• [Task item]:
Wherever the word "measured" appears in a line of the data, that line should be copied.

• [Data extract]:
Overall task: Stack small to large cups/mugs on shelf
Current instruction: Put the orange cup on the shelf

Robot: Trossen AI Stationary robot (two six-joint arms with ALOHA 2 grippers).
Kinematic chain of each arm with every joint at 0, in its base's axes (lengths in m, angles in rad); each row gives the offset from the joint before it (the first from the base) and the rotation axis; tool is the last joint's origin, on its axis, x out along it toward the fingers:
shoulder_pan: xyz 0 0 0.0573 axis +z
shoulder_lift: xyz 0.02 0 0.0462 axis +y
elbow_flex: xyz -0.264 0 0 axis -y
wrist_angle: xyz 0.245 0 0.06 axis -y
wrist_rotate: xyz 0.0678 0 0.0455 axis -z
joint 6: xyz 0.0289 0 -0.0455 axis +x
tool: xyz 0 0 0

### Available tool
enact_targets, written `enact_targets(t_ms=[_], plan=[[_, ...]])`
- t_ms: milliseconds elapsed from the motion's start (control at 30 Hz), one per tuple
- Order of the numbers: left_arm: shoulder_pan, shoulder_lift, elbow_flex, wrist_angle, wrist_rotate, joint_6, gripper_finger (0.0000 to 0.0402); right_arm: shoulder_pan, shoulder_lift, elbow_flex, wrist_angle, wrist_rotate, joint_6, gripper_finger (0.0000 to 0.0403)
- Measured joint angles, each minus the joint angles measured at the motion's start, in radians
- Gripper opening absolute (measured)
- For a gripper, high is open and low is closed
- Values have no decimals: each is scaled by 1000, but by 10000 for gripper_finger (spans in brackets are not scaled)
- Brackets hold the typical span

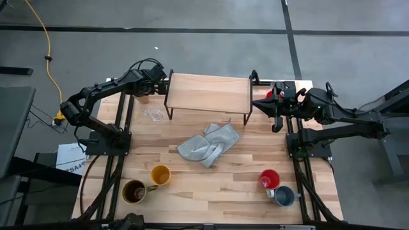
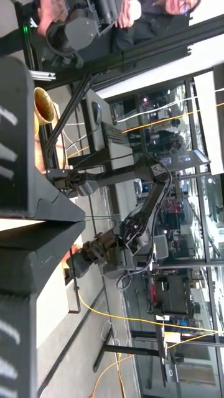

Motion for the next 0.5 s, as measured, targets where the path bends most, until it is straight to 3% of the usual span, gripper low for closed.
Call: enact_targets(t_ms=[200, 500], plan=[[0, -15, 0, -4, 19, 25, 3, 0, 0, 0, 0, 0, 0, 0], [0, -147, 0, 40, 45, 39, 1, 0, 0, 0, 1, 0, 3, 0]])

• [Answer for the task]:
- Measured joint angles, each minus the joint angles measured at the motion's start, in radians
- Gripper opening absolute (measured)
Motion for the next 0.5 s, as measured, targets where the path bends most, until it is straight to 3% of the usual span, gripper low for closed.

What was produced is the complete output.